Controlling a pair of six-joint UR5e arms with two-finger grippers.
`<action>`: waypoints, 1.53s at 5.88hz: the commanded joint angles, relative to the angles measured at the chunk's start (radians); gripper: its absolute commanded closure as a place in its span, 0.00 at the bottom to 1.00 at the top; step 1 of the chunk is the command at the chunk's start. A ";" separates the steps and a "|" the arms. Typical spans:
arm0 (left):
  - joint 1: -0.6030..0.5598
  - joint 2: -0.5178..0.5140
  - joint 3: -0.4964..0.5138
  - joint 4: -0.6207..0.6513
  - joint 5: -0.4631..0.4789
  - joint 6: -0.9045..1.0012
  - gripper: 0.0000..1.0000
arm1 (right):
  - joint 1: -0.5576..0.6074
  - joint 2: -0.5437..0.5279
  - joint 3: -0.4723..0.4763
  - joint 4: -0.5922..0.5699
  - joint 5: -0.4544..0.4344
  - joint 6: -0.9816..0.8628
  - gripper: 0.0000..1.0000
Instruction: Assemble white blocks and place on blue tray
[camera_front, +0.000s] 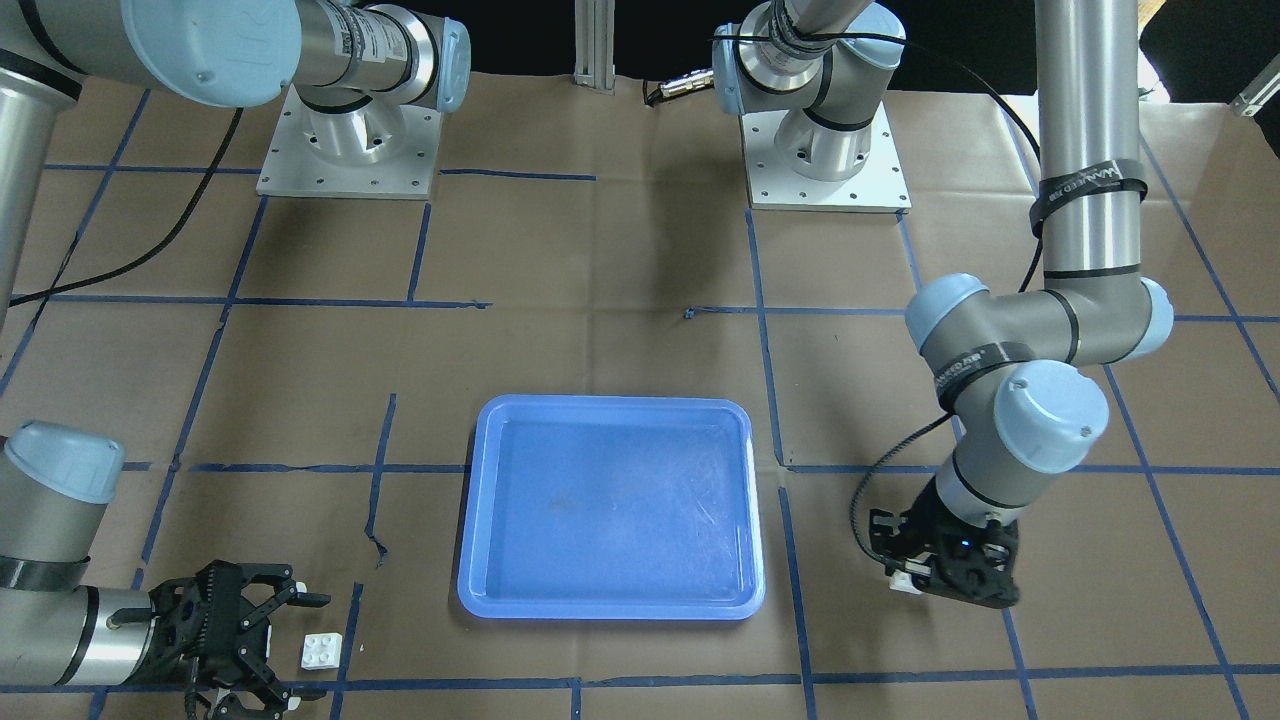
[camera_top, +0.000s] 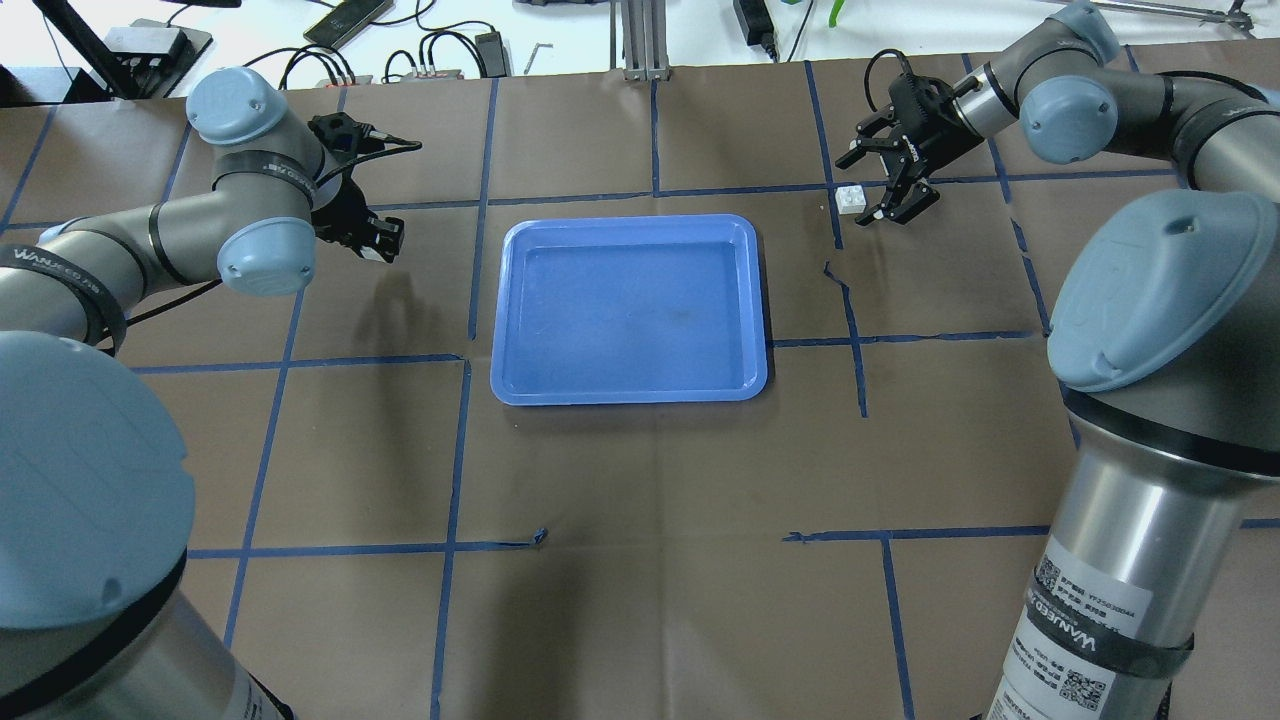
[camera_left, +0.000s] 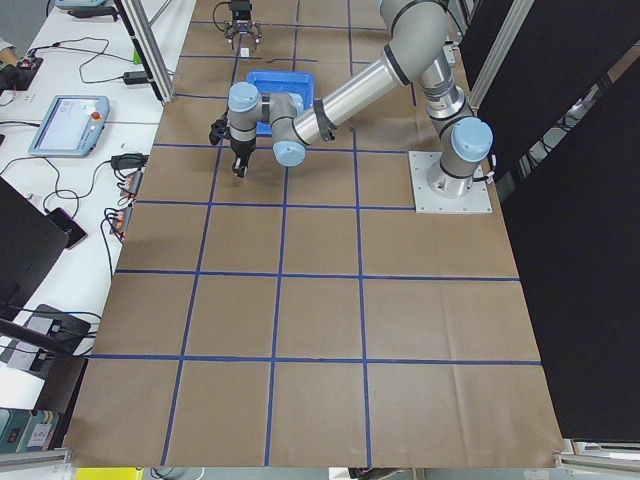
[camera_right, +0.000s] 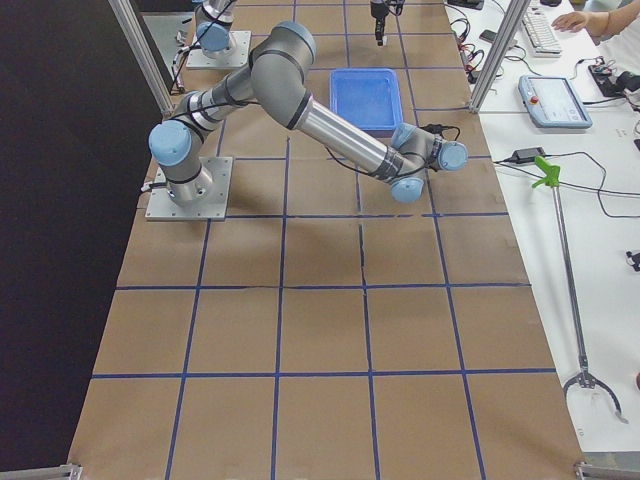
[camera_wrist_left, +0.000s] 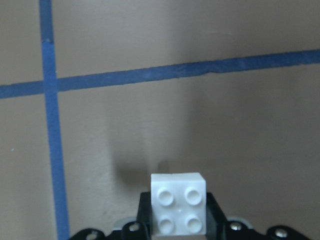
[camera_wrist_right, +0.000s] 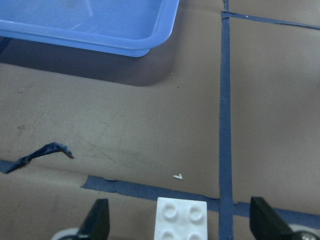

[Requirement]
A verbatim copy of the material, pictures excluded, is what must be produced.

[Task answer]
Controlling a pair of six-joint UR5e arms with two-finger grippers.
`<action>`: waypoints, 1.53s at 5.88hz: the commanded joint angles, relative to the angles measured at the chunk's start (radians); gripper: its absolute commanded closure as a place in its span, 0.00 at the bottom to 1.00 at the top; step 1 of the chunk is the command at the chunk's start. A ";" separates the steps and a "|" the arms. Typical spans:
arm0 (left):
  - joint 1: -0.6030..0.5598
  - joint 2: -0.5178..0.5140
  - joint 3: -0.4964..0.5138
  - joint 4: -0.6207..0.6513
  - joint 5: -0.4631..0.4789
  - joint 6: -0.9045..1.0012
  - gripper: 0.0000..1.0000
arm1 (right):
  - joint 1: -0.5576..0.6074
  - joint 2: -0.5437..0.5279
  - joint 3: -0.4723..0.4763
  - joint 4: -0.5922..0.5699
  - joint 5: -0.4544..0.4344
  - joint 6: -0.9816..0.8628
  - gripper: 0.0000..1.0000
Instruction: Assemble white blocks and place on blue tray
[camera_front, +0.000s] 
[camera_top, +0.000s] 
[camera_left, +0.000s] 
[camera_right, +0.000s] 
[camera_wrist_left, +0.000s] 
[camera_wrist_right, +0.000s] 

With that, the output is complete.